• Exercise objective: Make an exact copy of the lines from the one containing "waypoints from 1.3" through the end of the material, including both ends but no pictures.

---

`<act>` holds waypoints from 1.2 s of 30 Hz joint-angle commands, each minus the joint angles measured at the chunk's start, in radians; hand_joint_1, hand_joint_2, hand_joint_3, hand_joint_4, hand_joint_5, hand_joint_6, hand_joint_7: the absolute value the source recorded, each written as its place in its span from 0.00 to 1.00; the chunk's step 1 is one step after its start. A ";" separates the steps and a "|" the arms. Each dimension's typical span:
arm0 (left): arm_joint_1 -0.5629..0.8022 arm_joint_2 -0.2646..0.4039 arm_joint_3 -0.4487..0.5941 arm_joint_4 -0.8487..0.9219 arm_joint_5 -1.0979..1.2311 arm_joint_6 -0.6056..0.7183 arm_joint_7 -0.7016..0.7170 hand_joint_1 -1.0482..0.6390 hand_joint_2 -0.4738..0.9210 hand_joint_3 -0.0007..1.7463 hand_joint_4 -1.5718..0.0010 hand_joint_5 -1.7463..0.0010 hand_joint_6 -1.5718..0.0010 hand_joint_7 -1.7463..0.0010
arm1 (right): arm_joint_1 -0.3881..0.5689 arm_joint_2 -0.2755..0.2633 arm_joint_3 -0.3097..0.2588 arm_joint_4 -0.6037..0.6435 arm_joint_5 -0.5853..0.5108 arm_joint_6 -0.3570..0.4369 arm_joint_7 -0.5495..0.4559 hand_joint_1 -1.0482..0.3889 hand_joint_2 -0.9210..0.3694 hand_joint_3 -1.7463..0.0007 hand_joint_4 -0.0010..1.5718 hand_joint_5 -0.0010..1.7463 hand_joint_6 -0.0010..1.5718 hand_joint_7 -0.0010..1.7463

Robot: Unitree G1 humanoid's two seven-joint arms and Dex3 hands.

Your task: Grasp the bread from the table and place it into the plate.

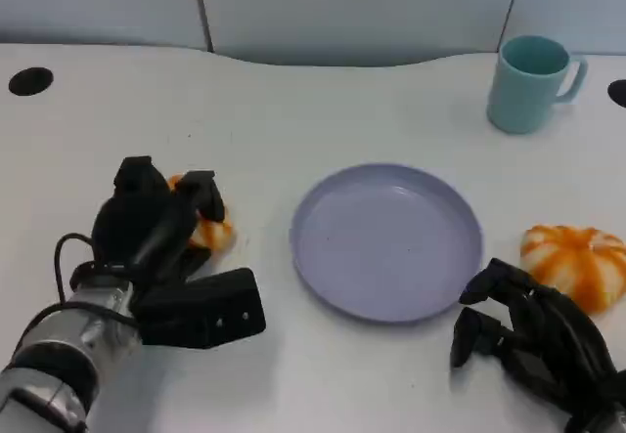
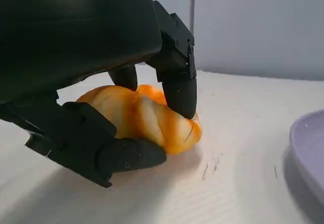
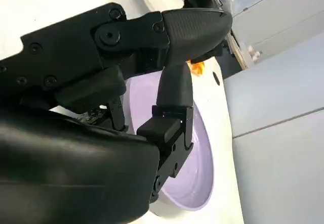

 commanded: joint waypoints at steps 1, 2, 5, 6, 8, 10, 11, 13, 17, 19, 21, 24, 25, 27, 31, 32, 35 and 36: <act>-0.036 0.033 0.033 -0.036 -0.026 -0.047 0.023 0.54 0.79 0.59 0.47 0.00 0.62 0.00 | 0.022 -0.013 -0.008 0.036 -0.003 0.015 -0.004 0.38 0.00 0.84 0.44 0.94 0.36 0.76; -0.042 0.035 0.044 -0.048 -0.033 -0.061 0.028 0.54 0.74 0.60 0.46 0.00 0.60 0.00 | 0.020 -0.014 -0.007 0.040 -0.005 0.007 -0.003 0.37 0.00 0.84 0.45 0.95 0.37 0.76; -0.059 0.035 0.066 -0.079 -0.052 -0.096 0.025 0.55 0.71 0.61 0.46 0.00 0.60 0.00 | 0.019 -0.020 -0.004 0.036 -0.014 0.008 -0.018 0.36 0.00 0.84 0.45 0.95 0.37 0.77; -0.063 0.035 0.070 -0.085 -0.056 -0.102 0.022 0.55 0.71 0.62 0.46 0.00 0.59 0.00 | 0.019 -0.021 -0.003 0.033 -0.016 0.010 -0.023 0.36 0.00 0.85 0.45 0.96 0.37 0.78; -0.083 0.026 0.071 -0.106 -0.050 -0.100 0.019 0.54 0.72 0.62 0.45 0.00 0.58 0.00 | 0.018 -0.029 -0.003 0.033 -0.022 0.008 -0.025 0.36 0.00 0.84 0.45 0.96 0.37 0.78; -0.090 0.022 0.071 -0.116 -0.046 -0.097 0.018 0.54 0.73 0.63 0.44 0.00 0.57 0.00 | 0.017 -0.032 -0.003 0.033 -0.024 0.006 -0.025 0.36 0.00 0.83 0.45 0.96 0.36 0.79; -0.090 0.022 0.071 -0.117 -0.046 -0.097 0.017 0.54 0.73 0.63 0.44 0.00 0.57 0.00 | 0.017 -0.032 -0.003 0.033 -0.024 0.006 -0.026 0.36 0.00 0.83 0.45 0.96 0.36 0.79; -0.089 0.022 0.071 -0.118 -0.046 -0.096 0.016 0.54 0.74 0.63 0.44 0.00 0.57 0.00 | 0.017 -0.032 -0.003 0.033 -0.024 0.006 -0.026 0.36 0.00 0.83 0.45 0.96 0.36 0.79; -0.146 0.011 0.051 -0.172 -0.029 -0.162 -0.002 0.52 0.65 0.71 0.41 0.00 0.56 0.00 | 0.008 -0.037 -0.017 0.035 -0.002 0.050 -0.030 0.36 0.00 0.84 0.44 0.96 0.38 0.75; -0.159 0.011 0.040 -0.186 -0.021 -0.180 -0.016 0.52 0.62 0.75 0.40 0.00 0.53 0.00 | 0.011 -0.036 -0.016 0.023 -0.003 0.061 -0.041 0.36 0.00 0.84 0.43 0.97 0.39 0.73; -0.165 0.013 0.031 -0.193 -0.017 -0.191 -0.033 0.51 0.61 0.80 0.40 0.00 0.51 0.00 | 0.015 -0.035 -0.012 0.009 -0.006 0.070 -0.054 0.35 0.00 0.84 0.44 0.97 0.39 0.73; -0.167 0.014 0.029 -0.194 -0.018 -0.195 -0.038 0.50 0.61 0.81 0.40 0.00 0.50 0.00 | 0.019 -0.035 -0.009 0.000 -0.005 0.077 -0.060 0.35 0.00 0.84 0.44 0.97 0.39 0.73; -0.166 0.014 0.029 -0.195 -0.018 -0.195 -0.039 0.50 0.61 0.81 0.40 0.00 0.50 0.00 | 0.019 -0.035 -0.009 -0.002 -0.005 0.078 -0.061 0.35 0.00 0.84 0.44 0.97 0.39 0.73; -0.166 0.014 0.030 -0.195 -0.017 -0.195 -0.040 0.50 0.61 0.81 0.40 0.00 0.50 0.00 | 0.020 -0.035 -0.008 -0.004 -0.004 0.079 -0.062 0.35 0.00 0.84 0.44 0.97 0.39 0.73; -0.182 0.010 0.008 -0.197 0.004 -0.219 -0.055 0.50 0.62 0.80 0.40 0.00 0.50 0.00 | 0.017 -0.036 -0.009 0.004 -0.001 0.085 -0.059 0.35 0.00 0.84 0.44 0.97 0.39 0.73; -0.193 0.007 -0.010 -0.198 0.020 -0.237 -0.065 0.49 0.66 0.77 0.39 0.00 0.51 0.00 | 0.014 -0.037 -0.011 0.011 0.002 0.088 -0.055 0.35 0.00 0.85 0.44 0.97 0.39 0.73; -0.207 0.004 -0.029 -0.195 0.037 -0.259 -0.075 0.48 0.70 0.74 0.38 0.00 0.51 0.00 | 0.010 -0.039 -0.011 0.020 0.006 0.092 -0.051 0.36 0.00 0.85 0.44 0.97 0.39 0.73; -0.222 -0.018 -0.059 -0.183 0.057 -0.281 -0.101 0.48 0.71 0.73 0.38 0.00 0.51 0.00 | 0.009 -0.038 -0.009 0.016 0.003 0.096 -0.059 0.36 0.00 0.85 0.44 0.96 0.39 0.73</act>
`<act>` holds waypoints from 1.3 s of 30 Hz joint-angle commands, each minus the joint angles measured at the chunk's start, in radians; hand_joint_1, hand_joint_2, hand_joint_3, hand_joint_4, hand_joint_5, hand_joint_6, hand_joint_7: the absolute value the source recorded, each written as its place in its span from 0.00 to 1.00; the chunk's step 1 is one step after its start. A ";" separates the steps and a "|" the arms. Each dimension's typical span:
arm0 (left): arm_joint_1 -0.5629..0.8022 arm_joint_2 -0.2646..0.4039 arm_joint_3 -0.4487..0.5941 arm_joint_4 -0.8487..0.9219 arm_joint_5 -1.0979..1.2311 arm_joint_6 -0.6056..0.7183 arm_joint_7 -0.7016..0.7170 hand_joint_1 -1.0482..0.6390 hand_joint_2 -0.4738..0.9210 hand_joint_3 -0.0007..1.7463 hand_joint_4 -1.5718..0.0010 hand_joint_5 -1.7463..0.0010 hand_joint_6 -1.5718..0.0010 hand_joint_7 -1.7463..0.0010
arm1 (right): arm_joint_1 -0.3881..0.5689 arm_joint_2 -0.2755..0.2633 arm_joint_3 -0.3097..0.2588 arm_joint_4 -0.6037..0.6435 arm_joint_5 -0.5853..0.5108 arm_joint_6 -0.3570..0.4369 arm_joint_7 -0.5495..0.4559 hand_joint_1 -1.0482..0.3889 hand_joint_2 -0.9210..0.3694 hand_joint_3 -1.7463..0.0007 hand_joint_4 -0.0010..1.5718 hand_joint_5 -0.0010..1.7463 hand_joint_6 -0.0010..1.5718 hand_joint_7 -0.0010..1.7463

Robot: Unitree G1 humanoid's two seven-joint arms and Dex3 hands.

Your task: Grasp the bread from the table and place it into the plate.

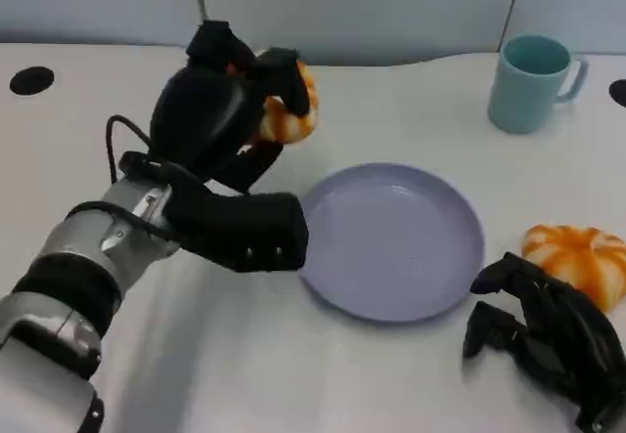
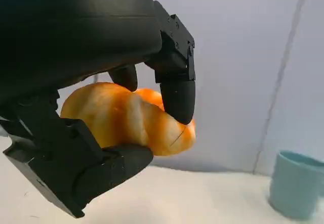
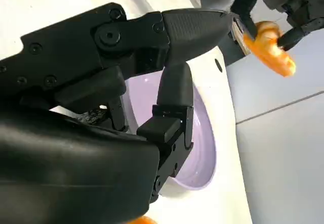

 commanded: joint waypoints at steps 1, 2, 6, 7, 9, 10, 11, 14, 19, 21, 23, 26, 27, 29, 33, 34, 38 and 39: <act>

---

• Written reply:
`<act>` holds waypoints from 1.3 s of 30 Hz joint-angle commands, each minus the joint angles measured at the chunk's start, in radians; hand_joint_1, hand_joint_2, hand_joint_3, hand_joint_4, hand_joint_5, hand_joint_6, hand_joint_7: the absolute value the source recorded, each written as its place in its span from 0.00 to 1.00; the chunk's step 1 is one step after its start. A ";" separates the steps and a "|" the arms. Each dimension's typical span:
arm0 (left): arm_joint_1 -0.5629..0.8022 arm_joint_2 -0.2646..0.4039 arm_joint_3 -0.4487..0.5941 arm_joint_4 -0.8487..0.9219 arm_joint_5 -1.0979..1.2311 arm_joint_6 -0.6056..0.7183 arm_joint_7 -0.7016..0.7170 hand_joint_1 -1.0482..0.6390 hand_joint_2 -0.4738..0.9210 hand_joint_3 -0.0007..1.7463 hand_joint_4 -1.5718..0.0010 hand_joint_5 -1.7463..0.0010 hand_joint_6 -1.5718..0.0010 hand_joint_7 -1.7463..0.0010
arm1 (right): arm_joint_1 -0.3881..0.5689 arm_joint_2 -0.2755..0.2633 arm_joint_3 -0.3097..0.2588 arm_joint_4 -0.6037..0.6435 arm_joint_5 -0.5853..0.5108 arm_joint_6 -0.3570..0.4369 arm_joint_7 -0.5495..0.4559 hand_joint_1 -1.0482..0.3889 hand_joint_2 -0.9210..0.3694 hand_joint_3 -1.7463..0.0007 hand_joint_4 -0.0010..1.5718 hand_joint_5 -0.0010..1.7463 hand_joint_6 -0.0010..1.5718 hand_joint_7 -0.0010..1.7463

Robot: Unitree G1 humanoid's two seven-joint arms and Dex3 hands.

Your task: Grasp the bread from the table and place it into the plate.


 commanded: joint waypoints at steps 1, 2, 6, 7, 9, 10, 11, 14, 19, 21, 23, 26, 27, 29, 33, 34, 38 and 39: <act>

That's the full output for the exercise.